Depending on the application of the VLSI design, one or more of the area, speed, and power optimization may be essential to achieve, e.g., in a computing application chip for a spacecraft trajectory, accuracy is critical while for a mobile phone computing environment, the reduction of power dissipation may be the most important target. Similarly, for a processing IC used in high-speed server design, the area might not be as important as the speed of operation. As the area, speed, and power in VLSI designs are orthogonal, there exist many methodologies which improve one or two of them at the cost of other(s) [2.13].

# **2.3.1 Speed improvement techniques**

There are multiple speed improvement techniques used in synthesis. Some of these are explained below:

 Retiming: In maintaining the same design functionality, the synthesis tool may choose to optimally distribute registers throughout the circuit to ease the critical path delay for achieving a better compile frequency. For example, in Figure 2.2, assuming a delay of N1 for multiplier and N2 for the adder, assuming N1>N2, the critical path is N1 units in Case 2 against N1+N2 units in Case 1 due to retiming.



Figure 2.2. Retiming in designs using registers.
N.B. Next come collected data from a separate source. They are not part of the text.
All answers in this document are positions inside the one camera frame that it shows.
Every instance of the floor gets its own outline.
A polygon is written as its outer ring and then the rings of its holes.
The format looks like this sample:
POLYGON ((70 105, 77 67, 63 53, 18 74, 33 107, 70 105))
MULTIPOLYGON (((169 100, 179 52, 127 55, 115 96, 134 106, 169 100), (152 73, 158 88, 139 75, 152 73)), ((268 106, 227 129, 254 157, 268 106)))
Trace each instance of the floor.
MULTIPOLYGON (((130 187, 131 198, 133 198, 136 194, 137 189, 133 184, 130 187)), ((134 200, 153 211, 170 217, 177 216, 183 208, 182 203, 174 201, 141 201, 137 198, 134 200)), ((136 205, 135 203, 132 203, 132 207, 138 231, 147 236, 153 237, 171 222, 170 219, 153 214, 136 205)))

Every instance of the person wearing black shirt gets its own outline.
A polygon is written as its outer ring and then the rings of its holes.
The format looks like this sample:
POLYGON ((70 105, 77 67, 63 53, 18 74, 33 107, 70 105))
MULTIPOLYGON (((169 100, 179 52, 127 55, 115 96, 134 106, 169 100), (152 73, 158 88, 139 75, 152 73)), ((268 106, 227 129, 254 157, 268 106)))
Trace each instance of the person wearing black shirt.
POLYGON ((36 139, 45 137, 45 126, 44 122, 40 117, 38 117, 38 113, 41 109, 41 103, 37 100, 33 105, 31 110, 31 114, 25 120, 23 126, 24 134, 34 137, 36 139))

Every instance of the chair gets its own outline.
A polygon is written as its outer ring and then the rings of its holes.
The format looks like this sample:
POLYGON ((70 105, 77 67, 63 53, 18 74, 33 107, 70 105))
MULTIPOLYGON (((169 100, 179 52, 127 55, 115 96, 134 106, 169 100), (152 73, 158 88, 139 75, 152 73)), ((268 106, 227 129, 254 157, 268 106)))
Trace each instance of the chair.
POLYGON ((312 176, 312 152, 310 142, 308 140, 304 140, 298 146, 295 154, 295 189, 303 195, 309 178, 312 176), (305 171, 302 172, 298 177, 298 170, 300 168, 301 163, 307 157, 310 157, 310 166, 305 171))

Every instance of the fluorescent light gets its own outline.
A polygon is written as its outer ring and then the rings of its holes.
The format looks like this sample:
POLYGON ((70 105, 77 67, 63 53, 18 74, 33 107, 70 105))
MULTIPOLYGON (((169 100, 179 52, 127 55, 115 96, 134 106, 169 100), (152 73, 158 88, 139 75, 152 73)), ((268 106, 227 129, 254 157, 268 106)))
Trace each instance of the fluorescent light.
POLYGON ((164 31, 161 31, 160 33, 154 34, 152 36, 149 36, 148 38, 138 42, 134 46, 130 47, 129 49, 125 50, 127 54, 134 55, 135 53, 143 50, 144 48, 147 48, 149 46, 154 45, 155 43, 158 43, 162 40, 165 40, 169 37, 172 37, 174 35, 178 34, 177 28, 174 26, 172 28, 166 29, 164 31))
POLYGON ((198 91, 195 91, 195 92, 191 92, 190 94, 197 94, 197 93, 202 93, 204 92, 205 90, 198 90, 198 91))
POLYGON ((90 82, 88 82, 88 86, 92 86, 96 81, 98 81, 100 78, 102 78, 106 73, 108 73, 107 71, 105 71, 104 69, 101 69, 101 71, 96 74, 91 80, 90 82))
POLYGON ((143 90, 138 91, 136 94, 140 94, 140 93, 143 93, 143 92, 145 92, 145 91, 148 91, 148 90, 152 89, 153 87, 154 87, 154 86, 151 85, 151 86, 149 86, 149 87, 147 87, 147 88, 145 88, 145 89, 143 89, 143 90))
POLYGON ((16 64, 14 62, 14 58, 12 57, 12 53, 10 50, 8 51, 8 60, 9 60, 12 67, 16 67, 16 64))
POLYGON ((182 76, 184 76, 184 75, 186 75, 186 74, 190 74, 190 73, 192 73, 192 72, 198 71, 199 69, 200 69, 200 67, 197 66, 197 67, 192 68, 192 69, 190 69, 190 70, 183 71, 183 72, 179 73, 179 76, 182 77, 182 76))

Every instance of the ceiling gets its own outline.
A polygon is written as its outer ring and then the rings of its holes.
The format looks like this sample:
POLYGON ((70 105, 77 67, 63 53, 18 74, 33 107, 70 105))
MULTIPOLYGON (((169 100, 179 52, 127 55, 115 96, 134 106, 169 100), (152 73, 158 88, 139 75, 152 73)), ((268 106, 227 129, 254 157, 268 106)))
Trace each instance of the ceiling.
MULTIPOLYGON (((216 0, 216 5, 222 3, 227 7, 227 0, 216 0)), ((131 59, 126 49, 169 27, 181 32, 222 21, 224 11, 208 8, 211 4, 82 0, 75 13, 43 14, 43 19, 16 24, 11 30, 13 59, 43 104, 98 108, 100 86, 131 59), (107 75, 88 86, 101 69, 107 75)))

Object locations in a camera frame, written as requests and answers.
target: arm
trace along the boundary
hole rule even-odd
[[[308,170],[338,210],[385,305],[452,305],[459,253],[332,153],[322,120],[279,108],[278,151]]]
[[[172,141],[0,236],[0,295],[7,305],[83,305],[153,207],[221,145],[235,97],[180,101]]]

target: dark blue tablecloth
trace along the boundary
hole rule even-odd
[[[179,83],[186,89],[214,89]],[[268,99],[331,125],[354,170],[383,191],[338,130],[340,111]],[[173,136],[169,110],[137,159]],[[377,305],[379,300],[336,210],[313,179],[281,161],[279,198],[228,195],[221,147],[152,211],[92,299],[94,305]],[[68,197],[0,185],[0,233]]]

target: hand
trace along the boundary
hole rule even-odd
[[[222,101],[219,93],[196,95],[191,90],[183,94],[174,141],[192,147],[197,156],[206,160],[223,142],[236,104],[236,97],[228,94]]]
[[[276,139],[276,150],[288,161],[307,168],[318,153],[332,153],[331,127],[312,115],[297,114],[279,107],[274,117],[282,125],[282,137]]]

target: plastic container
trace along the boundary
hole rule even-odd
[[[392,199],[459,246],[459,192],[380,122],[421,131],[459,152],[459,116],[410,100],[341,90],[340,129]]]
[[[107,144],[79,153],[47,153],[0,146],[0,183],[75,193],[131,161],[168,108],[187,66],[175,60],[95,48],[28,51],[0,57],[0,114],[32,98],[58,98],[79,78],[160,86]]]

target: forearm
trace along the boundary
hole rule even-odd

- 2. Module flattening: A hierarchical design (single or multiple modules instantiated within a module) is superior regarding readability and ease of debugging for verification purposes. However, from the performance improvement perspective, optimizations that could have taken place at module boundaries can happen in flattened designs leading to better retiming and hence lesser critical path.
- 3. Redundant/dead-logic elimination/logic reordering/constant folding: Removal of logic to reduce logic blocks functionally giving the same output can help in reducing the gate delay and hence achieve faster designs. For example, let us consider a high level code as seen in Figure 2.3. The else section of the code is never executed and hence is redundant or dead code leading to logic simplification to C = B-A. This leads to inference of a single subtractor in hardware contrary to 3.



Figure 2.3. Dead code elimination in HLS.

In another example, we have to compute X = A+B+C+D. As shown in Figure 2.4, Case 1 would be faster than Case 2 though both the implementations are functionally equivalent. This is due to logic reordering. Another example is an inference of a 1-bit carry look-ahead adder in place of conventional 1-bit adders to reduce the total delay in the computation, which a synthesis tool may do under some specified constraints.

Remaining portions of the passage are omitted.